Subject: tipp to speed up renderings...


t3 ( ) posted Tue, 10 May 2011 at 7:56 PM · edited Fri, 11 October 2024 at 9:29 AM

while doing some animations, i have tried to analyse where and what settings will cost time without helping much in terms of output quality. while doing this rather obvious measurements (trimming render settings), i found that creating the *.exr texture cache costs ffrender a remakable ammount of time. this is especially painful while using the queue manager (with or without slave machines) because this process is repeated for each and every single frame.

in poser itself it's just done once for each new texture - as long as you don't quit poser! and even here it hurts, because each time you start a new session this'll be done again ... but because poser never crashes this won't happen very often, you'll argue ;)

well, anyway; here are some numbers:

on my really fast machine(s) i tailored the render time for a single frame to last about 2mins each (measured on repeated renderings directly in poser). and as soon as i pushed the very same scene to the queue, the time went up about 50% to 3mins each. in other words: for a specific scene ffrender needs about 1 minute to build the texture cache and 2 minutes to render the image. now what is this good for? from my findings: for nothing ... as long as you don't edit the source texture(s), the generated cache will be the same, over and over again.

now, there are 2 possible solutions:

  1. resize the source textures - cut dimensions by half, and you'll have a quarter sized *.exr cache; and it is generated faster of course. but still it costs time for every frame for absolutely no use.

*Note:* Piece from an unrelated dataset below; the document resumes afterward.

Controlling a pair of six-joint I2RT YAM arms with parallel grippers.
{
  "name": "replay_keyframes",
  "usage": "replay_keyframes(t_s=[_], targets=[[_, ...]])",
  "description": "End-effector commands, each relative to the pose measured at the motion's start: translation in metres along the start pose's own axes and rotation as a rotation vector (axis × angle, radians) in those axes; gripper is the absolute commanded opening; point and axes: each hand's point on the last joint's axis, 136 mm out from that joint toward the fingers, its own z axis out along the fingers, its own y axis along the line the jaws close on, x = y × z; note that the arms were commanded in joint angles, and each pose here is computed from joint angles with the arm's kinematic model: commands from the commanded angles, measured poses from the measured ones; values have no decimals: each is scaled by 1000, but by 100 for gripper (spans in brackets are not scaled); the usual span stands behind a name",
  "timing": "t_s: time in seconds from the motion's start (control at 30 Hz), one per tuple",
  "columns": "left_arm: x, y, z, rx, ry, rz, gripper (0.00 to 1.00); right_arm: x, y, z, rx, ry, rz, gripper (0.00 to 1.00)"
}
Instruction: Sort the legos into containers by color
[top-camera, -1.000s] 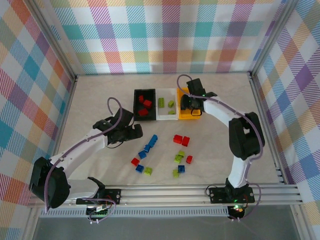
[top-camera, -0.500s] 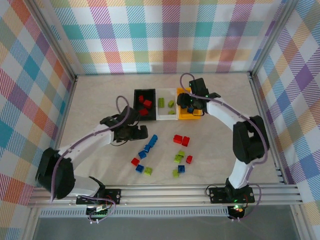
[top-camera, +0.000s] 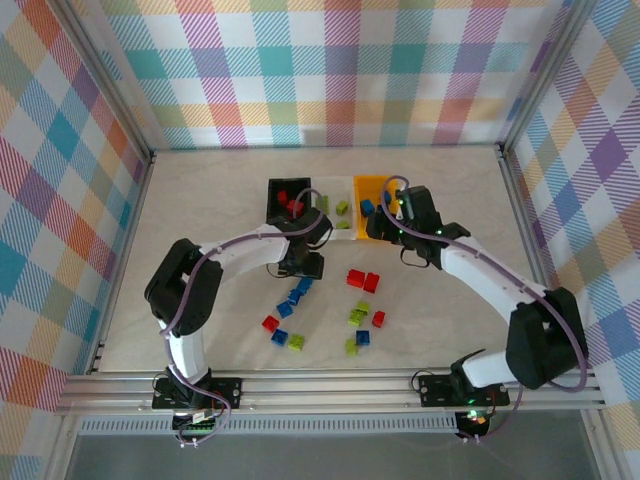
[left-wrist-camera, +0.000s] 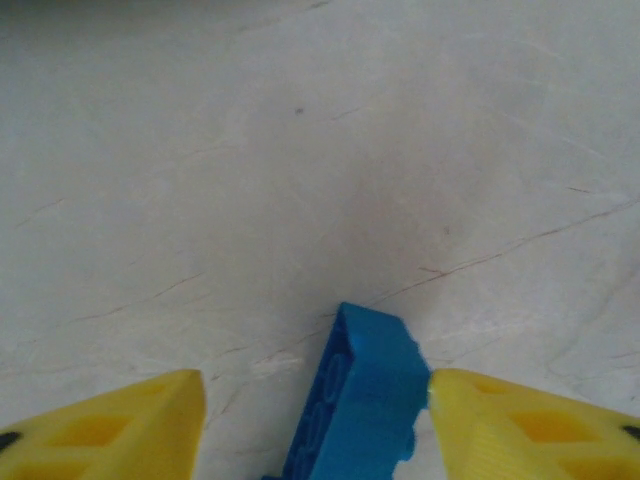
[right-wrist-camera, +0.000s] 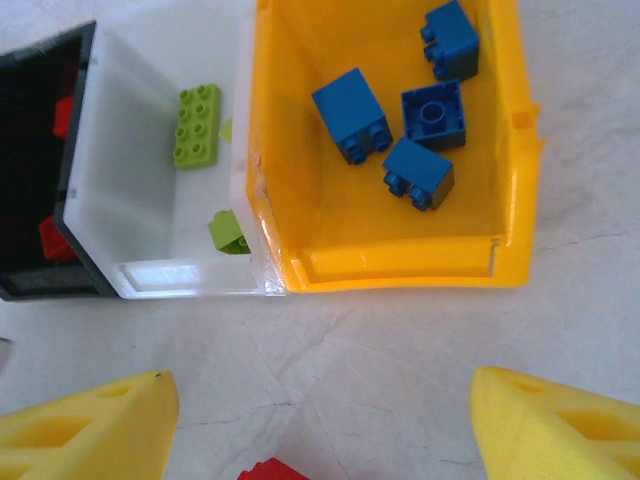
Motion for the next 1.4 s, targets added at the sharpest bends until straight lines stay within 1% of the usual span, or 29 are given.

  2. the trick i come up with - given that your temp/cache folder is on an ntfs drive (mac should be similar), you only need to set the folder security to "create" and "read". in other words, you need to deny any delete action for the folder and subsequent files for the the user account you work with (or the one that starts the queue manager on a net render machine)!

the consequence is, ffrender is still able to create the *.exr texture cache (ps: this is not the main texture cache which is also created but kept between renders), but can't delete it after finishing a frame. and luckily it won't throw any error because of that but quits just nicely. and more fortunately, at the moment the next frame starts, it'll check for existing *.exr textures in the cache, and because they are already there, it skips the creation process (just like if rendered within poser a 2nd time). and e voila, render times go down significantely.

btw: this trick is also possible to apply for poser itself; poser uses it's own *.exr cache folder and the same procedure keeps it from deleting it every time poser is closed (or starts). so if your drive holding the temporary folders is big enough, poser will -over the time- create an *.exr cache file for each and every once loaded texture, but won't do it a second time (as long it sits still there in this cache folder waiting). in other words, while opening poser and loading an already made scene, the texture loading (show in the render progress) is cutted to nearly 0 time - even for the first time it'll be rendered within a session. and if you load characters/materials which cache files were already created yesterday (or 4 weeks before) it'll still use the cached *.exr and don't have to create it again.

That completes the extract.